記憶条件 時間不連続によって読解時間150ms増加(β = .036), t1 (13) = 2.76, SE = 0.013; t2 (250) = 2.59
空間不連続によって読解時間128ms増加(β = .033), t1 (13) = 3.30, SE = 0.010; t2 (250) = 1.89, p = .06
因果不連続によって読解時間154ms増加 (β = .031), t1 (13) = 2.86, SE = 0.011; t2 (250) = 2.54
物語を読み返すとき,状況モデル構築に資源を割り当てたことが示唆された.
実験1と2を統合したデータセットの分析
①テキストを越えた一般化可能性
実験で用いた4つのテキストが異なっていたが,時間,因果次元は通常読解条件で一貫してモニターされた.
②状況変数間の関係
通常読解条件 時間は空間,因果関係とも交互作用なし(すべて|t| s < 1)
空間と因果関係に有意な交互作用:t1(27) = 3.05, SE = 0.03; t2(537) = 2.28
→因果不連続の結果生ずる読解時間の増加は,空間不連続がない場合よりも空間不連続がある場合に大きい.

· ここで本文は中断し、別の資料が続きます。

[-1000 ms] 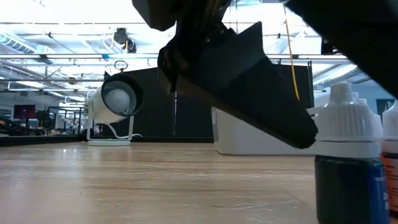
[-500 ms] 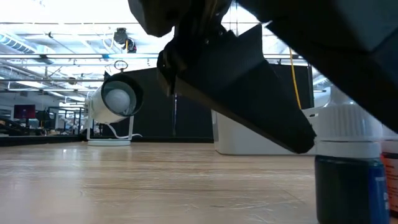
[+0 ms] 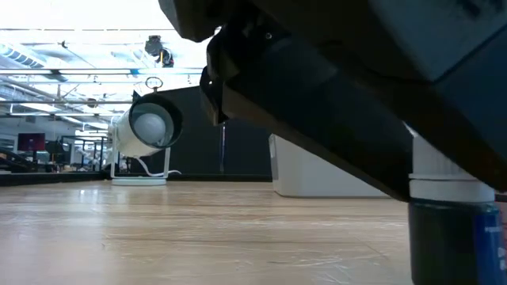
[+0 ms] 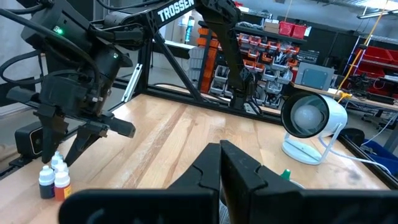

しかし,因果不連続は,空間変数のレベルが連続でも不連続でも因果連続より,読解時間が長くかかる.
記憶条件 有意水準に達した交互作用はなし
③読解教示の効果
文の読解時間は,記憶条件(M = 4.747 ms)よりも通常読解条件(M = 4.431 ms)のほうが短い.
④テキストベース予測の検定
時間と因果不連続は,通常読解条件で読解時間が長くなる.
通常読解条件において時間連続と因果連続をモニターすることは,続く文の局所的な結合に依存しない.
総合考察
① 読者は,状況の複数の次元を通常はモニターしている.
② 状況次元は,自然な物語で相関はなく,読解時間で交互作用はなし.
③ 状況の不連続の効果は,テキストの結束性(cohesion)の状態に依存している.
④ 読解教示は,状況モデルの構築に異なった効果を持つ.
⑤ 物語を読み返すと,読者はさらに洗練した状況モデルを構築する.
・我々の方法は,状況モデルの多次元性の概略を最初に提供したという点で有意義である.